This book is a timely look at the outside approach that policymakers are taking to the proverbial ‘box’ as they approach new challenges beyond the traditional media landscape. Author Petros Iosidifis, a media and communications researcher in the department of sociology at City University London, champions ethical, public interest driven policy-making as the way forward in this emerging and undefined area, something which integrates the regulatory framework of traditional media with a new, flexible approach appropriate to a converged media environment.

The book draws upon policy examples largely from the EU and in particular from the UK, and first explores the concept of public interest policy in theoretical terms followed by a review of specific examples of regulation from print and broadcasting. The effect of globalization is introduced in an examination of the decline of state-enacted regulatory policies in the 1970s and 1980s, as multi-national corporations grew beyond the state’s control. Iosifidis suggests that supranational entities such as the International Telecommunication Union (the specialized agency of the United Nations which is responsible for information and communication technologies), OECD (Organisation for Economic Co-operation and Development), and WTO (World Trade Organisation) will come to play a crucial role in policy-making across borders. He writes, “the existence of these supranational bodies shows that media policy is increasingly made outside national regulatory agencies” (p. 140). Iosifidis also considers the concept of convergence. With the dominance of the internet, all types of media have converged and have become nearly indistinguishable both in terms of mode of delivery and legal embodiment.

From a sociological perspective, the book stratifies the recent history of media policy in relation to the public interest, something Iosifidis believes has been and should be policy-makers’ primary benchmark against which they weigh decisions. Students and newcomers to the field will find this work foundational and instructive on the challenges facing current policymakers. While taking a philosophical approach to the topic, his style is accessible and compact.

In light of the upcoming ITU meeting to discuss integrating internet policy with traditional media regulation, and following both the recent UNHCR panel on freedom of expression and the 2011 OECD policy announcements declaring that the group had adopted the policy-making recommendations of the US, many readers may be keen to understand these organizations in more depth.
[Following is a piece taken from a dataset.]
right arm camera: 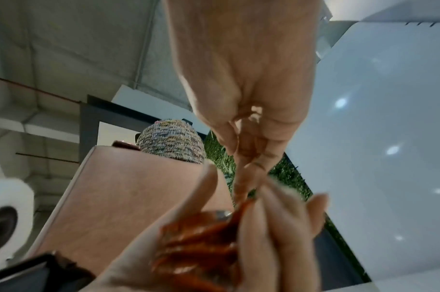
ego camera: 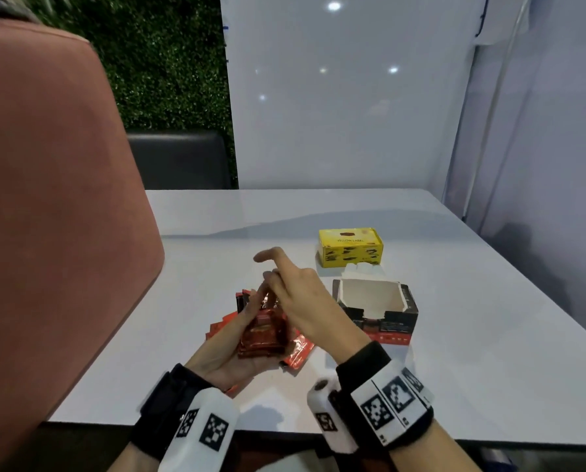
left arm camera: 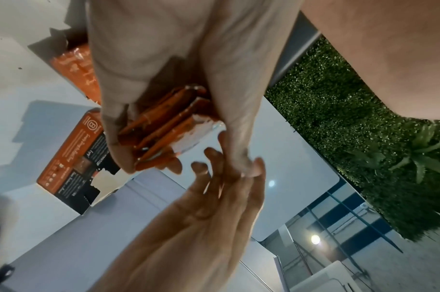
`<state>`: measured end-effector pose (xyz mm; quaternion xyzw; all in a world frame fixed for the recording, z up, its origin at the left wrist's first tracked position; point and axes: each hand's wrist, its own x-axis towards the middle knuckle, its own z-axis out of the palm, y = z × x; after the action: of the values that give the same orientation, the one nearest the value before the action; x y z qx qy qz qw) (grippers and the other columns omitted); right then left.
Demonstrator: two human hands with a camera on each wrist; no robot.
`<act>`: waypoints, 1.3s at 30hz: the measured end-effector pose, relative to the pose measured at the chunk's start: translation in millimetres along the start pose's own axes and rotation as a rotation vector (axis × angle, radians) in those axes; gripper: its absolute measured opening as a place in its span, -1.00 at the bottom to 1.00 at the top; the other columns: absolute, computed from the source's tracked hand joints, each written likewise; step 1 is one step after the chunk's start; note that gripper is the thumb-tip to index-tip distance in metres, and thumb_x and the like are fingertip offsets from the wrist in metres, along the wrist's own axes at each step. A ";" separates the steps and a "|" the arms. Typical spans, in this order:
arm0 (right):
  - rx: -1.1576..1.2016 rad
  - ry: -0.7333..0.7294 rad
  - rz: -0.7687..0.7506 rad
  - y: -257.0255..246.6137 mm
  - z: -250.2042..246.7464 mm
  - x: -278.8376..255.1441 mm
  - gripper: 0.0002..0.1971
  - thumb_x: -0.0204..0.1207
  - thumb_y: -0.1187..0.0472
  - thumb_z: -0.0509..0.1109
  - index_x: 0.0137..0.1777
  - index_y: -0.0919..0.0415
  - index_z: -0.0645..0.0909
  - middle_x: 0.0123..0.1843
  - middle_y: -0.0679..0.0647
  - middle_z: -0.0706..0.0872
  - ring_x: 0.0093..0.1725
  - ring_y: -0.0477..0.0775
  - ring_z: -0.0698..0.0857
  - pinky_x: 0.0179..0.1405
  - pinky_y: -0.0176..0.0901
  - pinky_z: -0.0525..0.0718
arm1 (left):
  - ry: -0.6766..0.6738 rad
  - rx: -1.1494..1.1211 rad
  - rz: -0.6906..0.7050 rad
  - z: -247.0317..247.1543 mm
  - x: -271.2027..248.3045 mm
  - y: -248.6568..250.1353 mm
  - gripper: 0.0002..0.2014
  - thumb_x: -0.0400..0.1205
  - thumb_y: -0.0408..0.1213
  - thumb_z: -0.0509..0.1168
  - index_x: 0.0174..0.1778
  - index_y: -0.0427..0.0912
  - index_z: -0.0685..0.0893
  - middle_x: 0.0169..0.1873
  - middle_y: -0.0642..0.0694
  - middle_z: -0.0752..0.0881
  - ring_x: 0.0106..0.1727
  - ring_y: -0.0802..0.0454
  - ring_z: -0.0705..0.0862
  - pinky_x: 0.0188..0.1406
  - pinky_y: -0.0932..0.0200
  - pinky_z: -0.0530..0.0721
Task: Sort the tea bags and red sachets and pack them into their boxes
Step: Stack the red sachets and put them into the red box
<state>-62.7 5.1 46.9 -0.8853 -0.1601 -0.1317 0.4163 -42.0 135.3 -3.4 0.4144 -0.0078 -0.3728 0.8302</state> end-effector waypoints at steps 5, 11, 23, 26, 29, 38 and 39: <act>-0.271 -0.039 0.185 36.9 -20.4 -16.3 -0.74 0.68 0.34 0.08 0.32 0.19 0.42 0.07 0.14 0.69 -0.02 0.08 0.68 -0.10 -0.02 0.72 | -0.079 -0.079 0.020 -20.1 -3.1 15.7 -0.40 0.14 -0.43 0.66 0.13 -0.38 0.72 -0.01 -0.30 0.72 -0.04 -0.15 0.76 0.05 -0.11 0.74; -0.549 -0.406 0.353 62.5 7.5 -21.0 -0.71 0.64 0.23 0.21 0.31 0.32 0.44 0.26 0.25 0.57 0.26 0.26 0.58 0.18 0.03 0.55 | -0.102 -0.076 0.015 -28.0 -4.6 21.9 -0.22 0.17 -0.17 0.68 0.26 -0.41 0.60 -0.19 -0.20 0.67 -0.26 -0.03 0.69 -0.17 0.03 0.74; -0.252 -0.427 0.117 23.2 -43.9 -18.7 -0.23 0.51 0.29 0.40 0.60 -0.07 0.07 0.24 0.06 0.58 0.02 -0.03 0.57 -0.20 -0.31 0.49 | -0.337 0.480 -0.134 11.7 25.0 7.0 -0.33 0.00 0.26 0.58 -0.13 -0.15 0.77 -0.26 -0.06 0.76 -0.27 0.08 0.69 -0.18 0.10 0.67; -0.222 -0.385 0.079 28.7 -60.3 -18.1 -0.43 0.50 0.32 0.40 0.42 -0.06 0.26 0.08 -0.01 0.65 -0.09 -0.01 0.65 -0.14 -0.15 0.67 | -0.363 0.494 -0.180 26.6 39.4 12.4 -0.20 -0.05 0.20 0.63 -0.04 -0.24 0.61 -0.32 -0.10 0.73 -0.33 0.04 0.68 -0.31 0.11 0.67; -0.149 -0.332 0.063 35.0 -86.9 -8.1 -0.61 0.50 0.37 0.37 0.22 -0.02 0.40 0.10 0.11 0.65 -0.07 0.16 0.75 -0.20 0.09 0.78 | -0.426 0.554 -0.139 51.9 53.0 23.5 -0.31 0.06 0.16 0.61 0.03 -0.14 0.70 -0.12 -0.13 0.76 -0.28 0.12 0.70 -0.27 0.24 0.70; -0.689 -0.153 0.044 91.7 -141.6 1.2 -0.70 0.55 0.40 0.24 0.16 0.00 0.50 0.08 0.03 0.68 -0.11 0.09 0.59 -0.29 -0.04 0.55 | -0.123 1.486 0.127 78.3 99.9 30.0 0.04 0.41 -0.02 0.49 0.63 0.06 -0.11 0.61 -0.06 0.18 0.62 -0.04 0.17 0.49 0.11 0.19; -0.760 -0.179 0.019 100.6 -138.1 -2.5 -0.71 0.57 0.37 0.23 0.17 -0.01 0.49 0.10 0.01 0.67 -0.05 0.11 0.61 -0.26 -0.05 0.54 | -0.124 1.621 0.128 75.0 103.6 24.9 0.01 0.47 -0.10 0.47 0.65 0.03 -0.12 0.63 -0.03 0.12 0.63 -0.01 0.13 0.49 0.17 0.16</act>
<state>-39.2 -163.5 61.5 -0.9858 -0.1274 -0.0998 0.0445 23.9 28.8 32.4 0.8638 -0.3448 -0.2255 0.2900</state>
However, the sociological treatment of these actors in this book does not engage with any assessment of their politics, and rather briefly summarizes their purpose. These descriptions include how many of the non-state actors have been created, influenced, or circumvented by the US. However, Iosifidis stops short of acknowledging that the US seems to be running the table. While Chapter 5 presents a theoretical framework borrowed from political science in order to consider issues surrounding “the transfer of power” (p. 107), the decision to focus on EU and UK examples seems at odds with offering guidelines for the future, leaving the reader ill-equipped to assess current trends which are being evermore dictated by the US.  Anyone who reads this will be left coaxing the ideological ember that decades ago fueled traditional media policymaking in the UK and western EU.

The book goes on to examine the EU as a model of the transition away from state regulation. Iosifidis guides us through the legal and political changes of the past twenty years, encouraging us to consider this evolution as a roadmap for global media policy. “The large variations among the media systems stem from the different traditions and political cultures as well as regulatory systems that exist across Europe…Over time these differences blur as the EU emerges as a supranational organization seeking to harmonize national media policies” (p. 143). “Member states maintain much of the sovereignty and rights… while the EC has an increasingly interventionist and monitoring role” (p. 164-5).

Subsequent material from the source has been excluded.